▶ [PROBLEM DETAILS]:
Down to the last character, repeat the data that follows.

▶ [DATASET SECTION]:
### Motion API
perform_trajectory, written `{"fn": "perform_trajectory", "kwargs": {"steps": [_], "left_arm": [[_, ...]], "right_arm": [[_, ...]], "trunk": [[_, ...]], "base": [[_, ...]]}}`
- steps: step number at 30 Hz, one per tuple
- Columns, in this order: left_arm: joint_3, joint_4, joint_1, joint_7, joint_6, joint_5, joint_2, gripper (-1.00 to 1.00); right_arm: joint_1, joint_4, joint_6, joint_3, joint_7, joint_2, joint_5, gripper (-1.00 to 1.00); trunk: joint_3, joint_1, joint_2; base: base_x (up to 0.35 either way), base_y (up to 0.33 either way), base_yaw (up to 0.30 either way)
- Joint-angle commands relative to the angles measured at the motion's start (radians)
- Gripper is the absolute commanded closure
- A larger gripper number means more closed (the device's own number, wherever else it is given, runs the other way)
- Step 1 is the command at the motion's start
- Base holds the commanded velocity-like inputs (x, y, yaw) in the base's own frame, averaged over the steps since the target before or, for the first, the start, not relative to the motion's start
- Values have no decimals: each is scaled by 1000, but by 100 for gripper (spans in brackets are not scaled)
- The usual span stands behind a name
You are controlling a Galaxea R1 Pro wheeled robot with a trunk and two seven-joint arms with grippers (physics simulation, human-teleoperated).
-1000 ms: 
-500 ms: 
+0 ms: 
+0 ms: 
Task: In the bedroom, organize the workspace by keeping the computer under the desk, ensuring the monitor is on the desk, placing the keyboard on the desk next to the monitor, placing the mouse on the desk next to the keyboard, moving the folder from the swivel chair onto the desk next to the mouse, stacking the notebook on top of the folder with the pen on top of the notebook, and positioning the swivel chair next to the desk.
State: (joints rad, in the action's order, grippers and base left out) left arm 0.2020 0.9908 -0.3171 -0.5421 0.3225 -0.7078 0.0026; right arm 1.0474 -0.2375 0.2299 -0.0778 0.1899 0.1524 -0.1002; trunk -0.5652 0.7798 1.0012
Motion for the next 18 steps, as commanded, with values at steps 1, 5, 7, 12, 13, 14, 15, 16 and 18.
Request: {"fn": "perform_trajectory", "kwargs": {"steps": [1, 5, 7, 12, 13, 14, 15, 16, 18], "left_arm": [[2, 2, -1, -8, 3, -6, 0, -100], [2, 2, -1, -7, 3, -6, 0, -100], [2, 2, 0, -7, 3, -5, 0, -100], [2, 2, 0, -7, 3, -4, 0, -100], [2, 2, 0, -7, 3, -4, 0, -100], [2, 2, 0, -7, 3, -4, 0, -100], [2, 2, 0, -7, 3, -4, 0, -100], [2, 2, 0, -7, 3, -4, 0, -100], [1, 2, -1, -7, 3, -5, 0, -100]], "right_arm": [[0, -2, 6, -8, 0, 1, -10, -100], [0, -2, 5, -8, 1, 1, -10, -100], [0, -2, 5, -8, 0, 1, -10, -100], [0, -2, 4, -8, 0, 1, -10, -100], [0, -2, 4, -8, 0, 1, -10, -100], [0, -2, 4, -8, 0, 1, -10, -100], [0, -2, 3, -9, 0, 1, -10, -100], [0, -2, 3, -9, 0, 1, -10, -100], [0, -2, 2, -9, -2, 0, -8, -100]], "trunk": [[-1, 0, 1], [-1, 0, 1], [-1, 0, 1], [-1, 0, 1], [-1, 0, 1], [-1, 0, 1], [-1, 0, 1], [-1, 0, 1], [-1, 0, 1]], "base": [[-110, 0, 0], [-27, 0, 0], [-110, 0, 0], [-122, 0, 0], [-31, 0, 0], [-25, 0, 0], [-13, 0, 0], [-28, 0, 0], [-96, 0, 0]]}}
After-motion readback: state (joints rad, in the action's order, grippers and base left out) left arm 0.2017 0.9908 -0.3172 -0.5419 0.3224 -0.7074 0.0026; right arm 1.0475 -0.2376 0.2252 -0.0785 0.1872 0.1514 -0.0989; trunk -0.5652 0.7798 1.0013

▶ [SOLVED PROBLEM]:
### Motion API
perform_trajectory, written `{"fn": "perform_trajectory", "kwargs": {"steps": [_], "left_arm": [[_, ...]], "right_arm": [[_, ...]], "trunk": [[_, ...]], "base": [[_, ...]]}}`
- steps: step number at 30 Hz, one per tuple
- Columns, in this order: left_arm: joint_3, joint_4, joint_1, joint_7, joint_6, joint_5, joint_2, gripper (-1.00 to 1.00); right_arm: joint_1, joint_4, joint_6, joint_3, joint_7, joint_2, joint_5, gripper (-1.00 to 1.00); trunk: joint_3, joint_1, joint_2; base: base_x (up to 0.35 either way), base_y (up to 0.33 either way), base_yaw (up to 0.30 either way)
- Joint-angle commands relative to the angles measured at the motion's start (radians)
- Gripper is the absolute commanded closure
- A larger gripper number means more closed (the device's own number, wherever else it is given, runs the other way)
- Step 1 is the command at the motion's start
- Base holds the commanded velocity-like inputs (x, y, yaw) in the base's own frame, averaged over the steps since the target before or, for the first, the start, not relative to the motion's start
- Values have no decimals: each is scaled by 1000, but by 100 for gripper (spans in brackets are not scaled)
- The usual span stands behind a name
You are controlling a Galaxea R1 Pro wheeled robot with a trunk and two seven-joint arms with grippers (physics simulation, human-teleoperated).
-1000 ms: 
-500 ms: 
+0 ms: 
+0 ms: 
Task: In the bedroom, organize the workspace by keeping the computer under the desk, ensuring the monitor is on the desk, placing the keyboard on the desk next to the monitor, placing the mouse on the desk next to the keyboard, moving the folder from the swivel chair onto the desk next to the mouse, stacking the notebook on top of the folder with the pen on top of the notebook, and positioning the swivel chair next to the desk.
State: (joints rad, in the action's order, grippers and base left out) left arm 0.2020 0.9908 -0.3171 -0.5421 0.3225 -0.7078 0.0026; right arm 1.0474 -0.2375 0.2299 -0.0778 0.1899 0.1524 -0.1002; trunk -0.5652 0.7798 1.0012
Motion for the next 18 steps, as commanded, with values at steps 1, 5, 7, 12, 13, 14, 15, 16 and 18.
Request: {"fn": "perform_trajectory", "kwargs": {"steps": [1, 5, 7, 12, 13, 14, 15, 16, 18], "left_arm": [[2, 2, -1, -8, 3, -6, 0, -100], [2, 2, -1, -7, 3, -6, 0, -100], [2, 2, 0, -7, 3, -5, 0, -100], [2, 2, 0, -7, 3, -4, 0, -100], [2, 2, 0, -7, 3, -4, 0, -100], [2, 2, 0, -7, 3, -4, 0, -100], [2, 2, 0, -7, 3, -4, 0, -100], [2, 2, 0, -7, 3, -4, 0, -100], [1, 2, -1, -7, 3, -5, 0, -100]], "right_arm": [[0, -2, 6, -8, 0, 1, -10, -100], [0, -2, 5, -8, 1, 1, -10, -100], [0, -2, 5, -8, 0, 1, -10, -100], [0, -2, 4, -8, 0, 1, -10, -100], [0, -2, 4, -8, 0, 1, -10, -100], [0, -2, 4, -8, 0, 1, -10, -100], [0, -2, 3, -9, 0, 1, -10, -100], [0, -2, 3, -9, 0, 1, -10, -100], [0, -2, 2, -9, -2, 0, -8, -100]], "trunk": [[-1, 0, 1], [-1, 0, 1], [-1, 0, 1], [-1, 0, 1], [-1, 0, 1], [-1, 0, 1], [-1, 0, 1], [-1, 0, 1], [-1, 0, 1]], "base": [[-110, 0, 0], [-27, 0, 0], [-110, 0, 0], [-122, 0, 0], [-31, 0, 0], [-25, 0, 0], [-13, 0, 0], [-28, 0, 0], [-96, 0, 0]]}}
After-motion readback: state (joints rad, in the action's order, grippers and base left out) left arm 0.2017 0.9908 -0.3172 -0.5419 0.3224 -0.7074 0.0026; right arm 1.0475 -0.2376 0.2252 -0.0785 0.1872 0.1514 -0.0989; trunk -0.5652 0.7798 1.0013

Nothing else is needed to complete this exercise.